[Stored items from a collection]
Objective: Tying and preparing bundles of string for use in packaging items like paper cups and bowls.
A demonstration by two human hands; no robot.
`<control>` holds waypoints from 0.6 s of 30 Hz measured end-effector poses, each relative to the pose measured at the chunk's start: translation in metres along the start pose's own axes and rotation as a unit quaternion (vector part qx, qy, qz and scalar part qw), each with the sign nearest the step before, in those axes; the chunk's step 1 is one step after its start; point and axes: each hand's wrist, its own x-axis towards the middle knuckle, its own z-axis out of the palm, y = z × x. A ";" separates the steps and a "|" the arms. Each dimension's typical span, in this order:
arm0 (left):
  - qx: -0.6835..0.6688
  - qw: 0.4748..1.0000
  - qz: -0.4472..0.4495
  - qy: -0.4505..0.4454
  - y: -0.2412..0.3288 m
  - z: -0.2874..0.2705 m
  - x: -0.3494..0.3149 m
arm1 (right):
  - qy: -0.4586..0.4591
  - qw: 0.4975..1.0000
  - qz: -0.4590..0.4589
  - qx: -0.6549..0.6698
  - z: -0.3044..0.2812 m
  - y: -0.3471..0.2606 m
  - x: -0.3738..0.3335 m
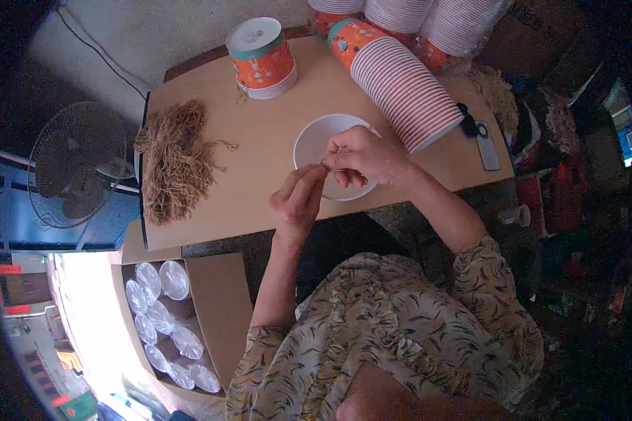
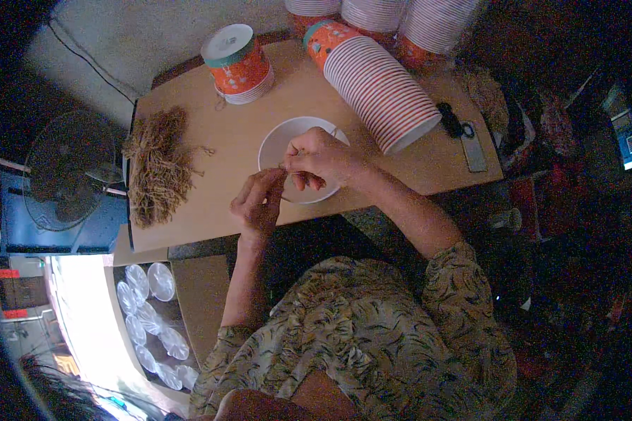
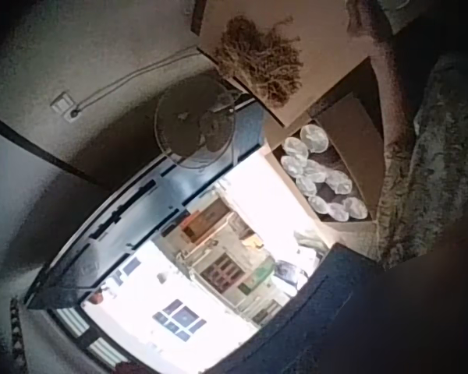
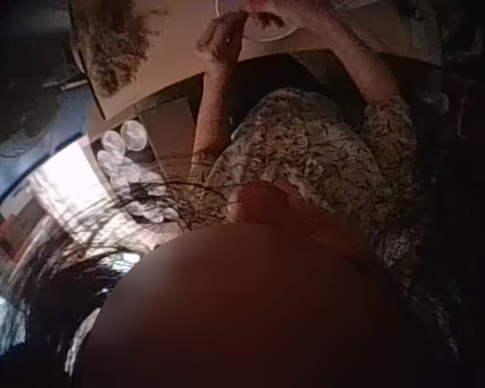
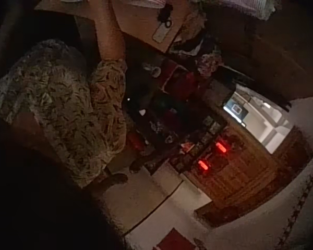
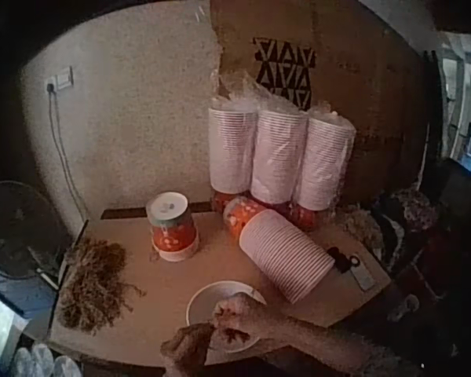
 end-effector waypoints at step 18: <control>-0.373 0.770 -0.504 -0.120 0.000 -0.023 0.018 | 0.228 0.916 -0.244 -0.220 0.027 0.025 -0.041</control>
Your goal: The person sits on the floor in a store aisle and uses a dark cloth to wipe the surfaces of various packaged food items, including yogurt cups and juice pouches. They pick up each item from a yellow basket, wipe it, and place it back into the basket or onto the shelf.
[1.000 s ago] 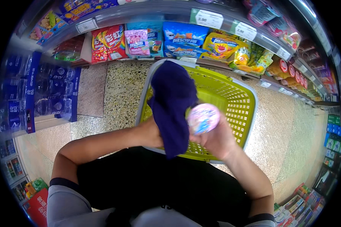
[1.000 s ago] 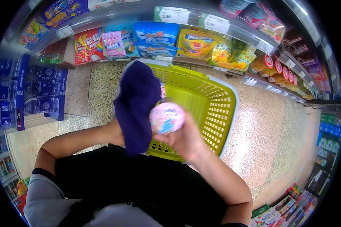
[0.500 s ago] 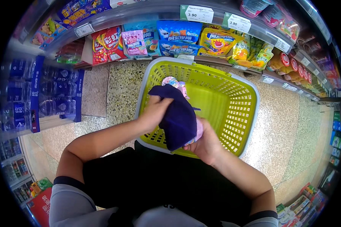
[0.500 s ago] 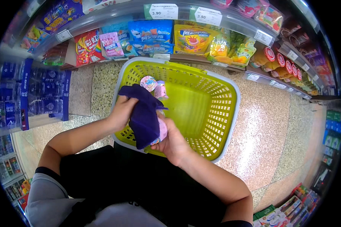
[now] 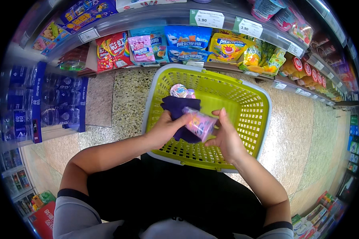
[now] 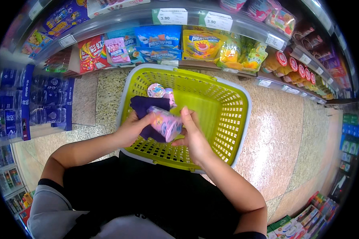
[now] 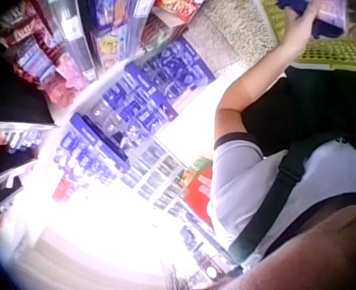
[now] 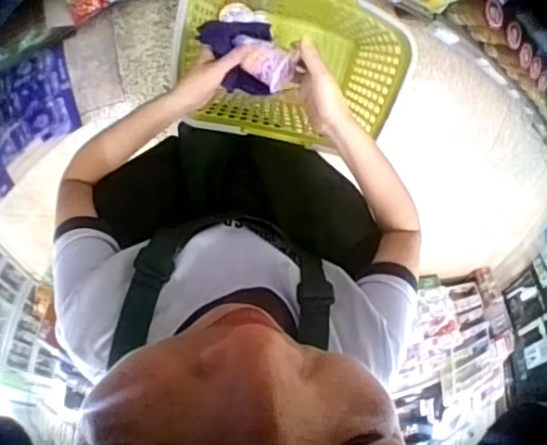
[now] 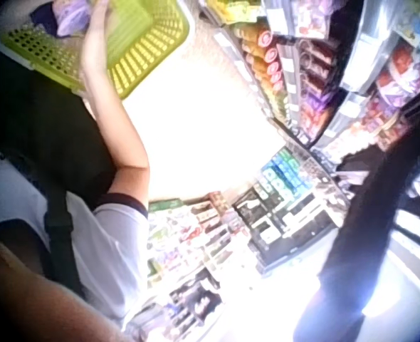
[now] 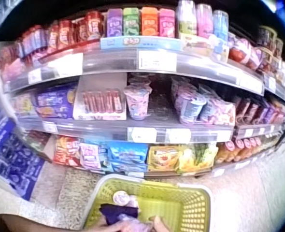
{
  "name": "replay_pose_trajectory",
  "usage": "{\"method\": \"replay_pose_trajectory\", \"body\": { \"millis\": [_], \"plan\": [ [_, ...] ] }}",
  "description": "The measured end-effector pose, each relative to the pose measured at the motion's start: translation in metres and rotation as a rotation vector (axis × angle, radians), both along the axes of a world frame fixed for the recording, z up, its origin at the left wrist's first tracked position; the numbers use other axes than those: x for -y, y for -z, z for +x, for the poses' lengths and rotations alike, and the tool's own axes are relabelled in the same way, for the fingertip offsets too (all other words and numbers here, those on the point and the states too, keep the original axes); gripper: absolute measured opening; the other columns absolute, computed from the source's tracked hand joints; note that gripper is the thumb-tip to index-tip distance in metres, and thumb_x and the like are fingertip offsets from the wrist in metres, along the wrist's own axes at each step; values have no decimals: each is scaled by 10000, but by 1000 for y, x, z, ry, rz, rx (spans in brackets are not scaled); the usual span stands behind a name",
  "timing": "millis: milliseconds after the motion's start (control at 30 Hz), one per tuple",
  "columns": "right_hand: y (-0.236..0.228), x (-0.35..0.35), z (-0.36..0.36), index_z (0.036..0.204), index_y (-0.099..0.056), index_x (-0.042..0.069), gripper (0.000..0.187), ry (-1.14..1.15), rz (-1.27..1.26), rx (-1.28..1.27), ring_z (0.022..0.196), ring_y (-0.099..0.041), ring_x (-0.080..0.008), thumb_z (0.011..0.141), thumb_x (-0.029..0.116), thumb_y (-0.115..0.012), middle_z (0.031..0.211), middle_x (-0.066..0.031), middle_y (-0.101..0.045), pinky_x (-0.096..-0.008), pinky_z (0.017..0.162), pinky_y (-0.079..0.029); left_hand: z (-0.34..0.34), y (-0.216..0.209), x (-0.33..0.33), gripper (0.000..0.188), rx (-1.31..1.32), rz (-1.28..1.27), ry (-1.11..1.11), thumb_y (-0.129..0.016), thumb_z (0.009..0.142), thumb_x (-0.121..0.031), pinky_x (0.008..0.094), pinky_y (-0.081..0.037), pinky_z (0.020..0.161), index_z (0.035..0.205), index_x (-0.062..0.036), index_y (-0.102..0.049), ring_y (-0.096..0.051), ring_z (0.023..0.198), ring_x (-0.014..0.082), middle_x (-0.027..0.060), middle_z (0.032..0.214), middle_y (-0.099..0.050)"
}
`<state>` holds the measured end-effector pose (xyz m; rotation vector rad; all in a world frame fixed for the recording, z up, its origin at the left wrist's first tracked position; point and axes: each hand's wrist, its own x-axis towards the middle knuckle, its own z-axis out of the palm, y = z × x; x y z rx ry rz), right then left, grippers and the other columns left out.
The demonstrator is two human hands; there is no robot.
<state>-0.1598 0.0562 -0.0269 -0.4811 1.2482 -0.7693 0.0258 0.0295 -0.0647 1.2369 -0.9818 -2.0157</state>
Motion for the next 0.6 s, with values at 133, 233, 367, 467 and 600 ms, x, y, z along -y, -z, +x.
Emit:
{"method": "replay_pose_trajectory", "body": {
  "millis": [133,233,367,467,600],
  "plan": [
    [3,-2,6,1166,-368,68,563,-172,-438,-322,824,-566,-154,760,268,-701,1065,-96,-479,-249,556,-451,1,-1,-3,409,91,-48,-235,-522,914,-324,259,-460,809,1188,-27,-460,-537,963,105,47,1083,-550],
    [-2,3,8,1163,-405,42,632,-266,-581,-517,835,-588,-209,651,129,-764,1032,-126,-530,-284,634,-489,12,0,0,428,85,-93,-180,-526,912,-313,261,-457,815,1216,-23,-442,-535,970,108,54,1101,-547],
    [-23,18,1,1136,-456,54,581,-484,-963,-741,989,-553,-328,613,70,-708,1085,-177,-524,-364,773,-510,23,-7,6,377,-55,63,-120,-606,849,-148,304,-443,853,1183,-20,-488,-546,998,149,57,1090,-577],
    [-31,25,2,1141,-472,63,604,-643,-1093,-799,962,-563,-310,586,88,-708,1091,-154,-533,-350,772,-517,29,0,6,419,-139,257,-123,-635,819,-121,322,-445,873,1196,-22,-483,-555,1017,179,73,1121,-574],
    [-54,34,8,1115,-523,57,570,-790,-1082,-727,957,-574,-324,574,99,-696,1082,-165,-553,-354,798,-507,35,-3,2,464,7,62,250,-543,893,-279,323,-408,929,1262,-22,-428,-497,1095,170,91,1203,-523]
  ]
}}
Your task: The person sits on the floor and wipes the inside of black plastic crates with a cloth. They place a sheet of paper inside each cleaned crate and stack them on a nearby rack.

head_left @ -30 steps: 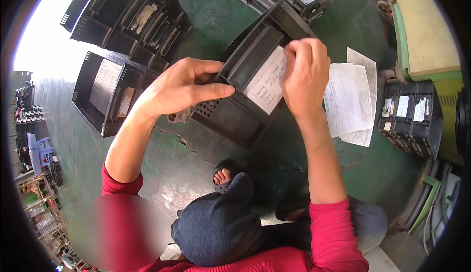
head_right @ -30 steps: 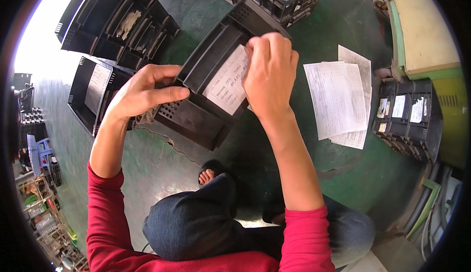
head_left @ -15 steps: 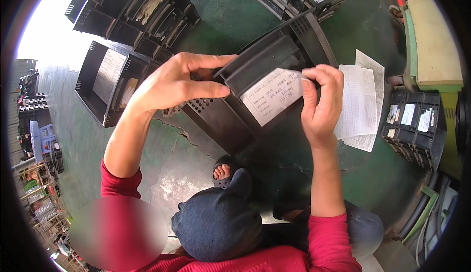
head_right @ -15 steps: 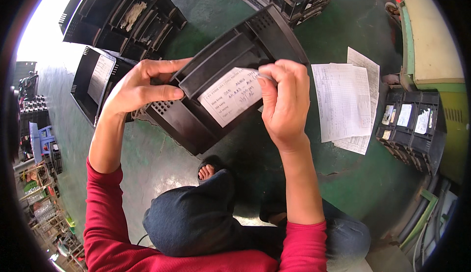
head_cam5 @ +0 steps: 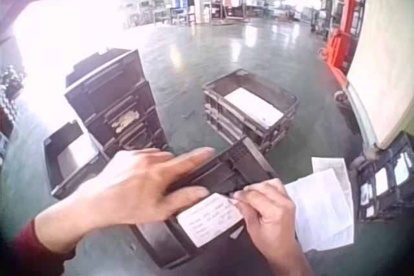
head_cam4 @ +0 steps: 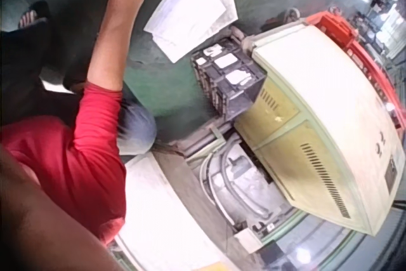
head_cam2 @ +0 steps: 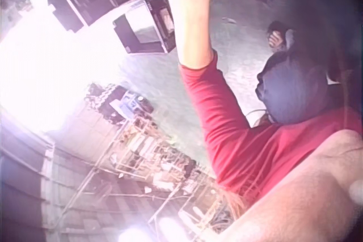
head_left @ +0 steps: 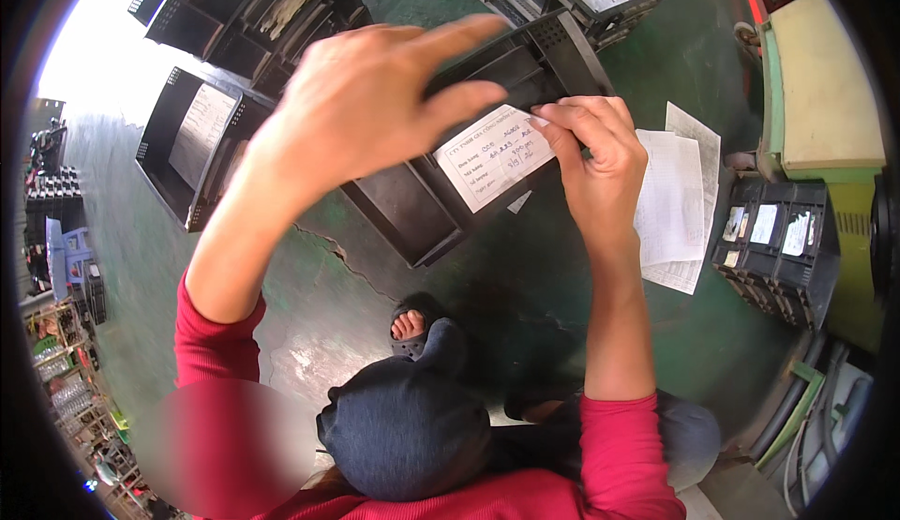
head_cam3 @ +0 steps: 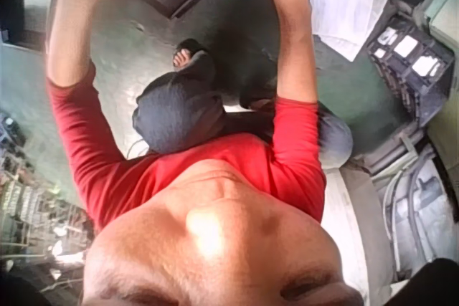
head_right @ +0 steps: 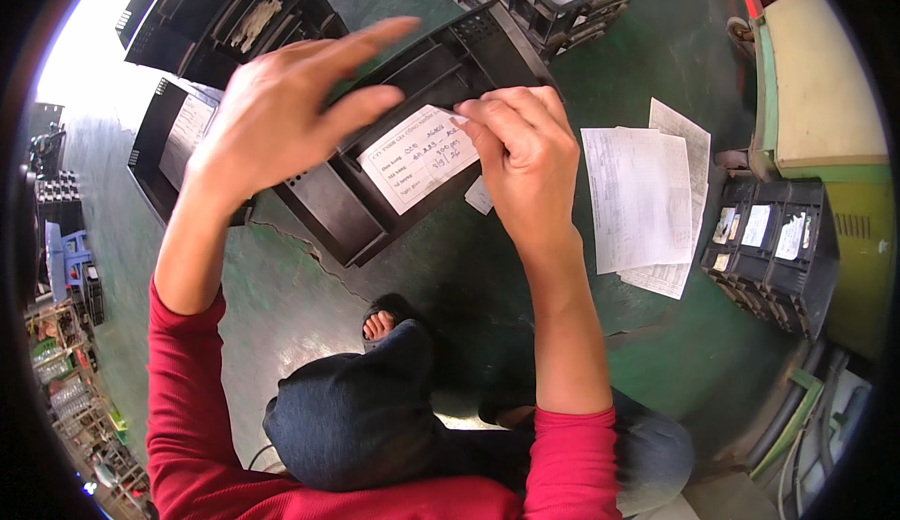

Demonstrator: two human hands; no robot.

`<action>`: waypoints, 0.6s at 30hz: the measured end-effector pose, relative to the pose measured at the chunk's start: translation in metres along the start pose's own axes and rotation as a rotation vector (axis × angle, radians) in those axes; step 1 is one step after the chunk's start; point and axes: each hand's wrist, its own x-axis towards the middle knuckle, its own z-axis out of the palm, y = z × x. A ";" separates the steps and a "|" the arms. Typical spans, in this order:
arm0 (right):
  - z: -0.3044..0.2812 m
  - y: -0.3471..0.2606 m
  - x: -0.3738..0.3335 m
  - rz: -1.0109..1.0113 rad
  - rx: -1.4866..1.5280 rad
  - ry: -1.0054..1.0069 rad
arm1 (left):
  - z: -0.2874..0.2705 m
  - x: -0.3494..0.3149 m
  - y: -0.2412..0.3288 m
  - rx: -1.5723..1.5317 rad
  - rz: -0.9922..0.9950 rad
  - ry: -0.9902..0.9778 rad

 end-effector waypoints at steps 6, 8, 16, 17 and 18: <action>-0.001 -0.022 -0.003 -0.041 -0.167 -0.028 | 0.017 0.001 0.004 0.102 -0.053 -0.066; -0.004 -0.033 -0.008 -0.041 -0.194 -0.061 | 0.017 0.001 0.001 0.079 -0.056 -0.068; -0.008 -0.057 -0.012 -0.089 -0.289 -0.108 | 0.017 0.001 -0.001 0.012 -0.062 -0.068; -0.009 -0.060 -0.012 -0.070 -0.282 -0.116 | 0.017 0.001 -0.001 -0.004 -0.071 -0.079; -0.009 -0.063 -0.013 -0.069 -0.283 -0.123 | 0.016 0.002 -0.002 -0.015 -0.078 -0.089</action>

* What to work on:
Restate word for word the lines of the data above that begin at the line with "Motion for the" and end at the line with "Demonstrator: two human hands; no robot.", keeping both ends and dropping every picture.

* Response to the task:
Motion for the next 0.6 s, with values at 133, 233, 367, 467 and 600 ms, x, y, z along -y, -z, +x.
Emit:
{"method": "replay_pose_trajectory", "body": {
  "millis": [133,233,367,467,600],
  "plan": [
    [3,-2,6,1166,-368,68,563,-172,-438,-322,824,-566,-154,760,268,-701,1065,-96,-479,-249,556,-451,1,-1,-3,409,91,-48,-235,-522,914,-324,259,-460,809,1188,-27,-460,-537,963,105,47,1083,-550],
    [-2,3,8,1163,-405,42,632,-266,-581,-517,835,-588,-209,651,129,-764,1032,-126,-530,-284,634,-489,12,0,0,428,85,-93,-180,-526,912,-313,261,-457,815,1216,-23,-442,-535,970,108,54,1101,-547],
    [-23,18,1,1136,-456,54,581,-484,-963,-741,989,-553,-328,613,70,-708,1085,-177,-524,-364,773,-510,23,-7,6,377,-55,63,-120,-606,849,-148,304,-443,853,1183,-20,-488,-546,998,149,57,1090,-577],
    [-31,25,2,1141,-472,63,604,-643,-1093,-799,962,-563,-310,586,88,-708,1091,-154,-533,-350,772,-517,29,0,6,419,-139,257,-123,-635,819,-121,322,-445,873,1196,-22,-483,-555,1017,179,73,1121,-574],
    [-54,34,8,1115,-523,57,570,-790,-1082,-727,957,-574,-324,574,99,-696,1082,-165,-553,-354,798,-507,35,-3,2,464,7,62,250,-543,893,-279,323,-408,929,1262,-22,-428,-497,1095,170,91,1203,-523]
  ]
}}
Your task: The person sits on the floor and wipes the inside of black plastic crates with a cloth. They place a sheet of paper inside each cleaned crate and stack them on a nearby rack.

head_left @ -30 steps: 
head_right @ -30 steps: 
head_left @ -15 steps: 
head_right @ -15 steps: 
head_cam5 @ +0 steps: 
head_cam4 @ +0 steps: 
head_cam2 @ +0 steps: 
head_left @ +0 steps: 
head_cam3 @ +0 steps: 
head_right @ +0 steps: 

Demonstrator: two human hands; no robot.

The response to the exercise is now complete.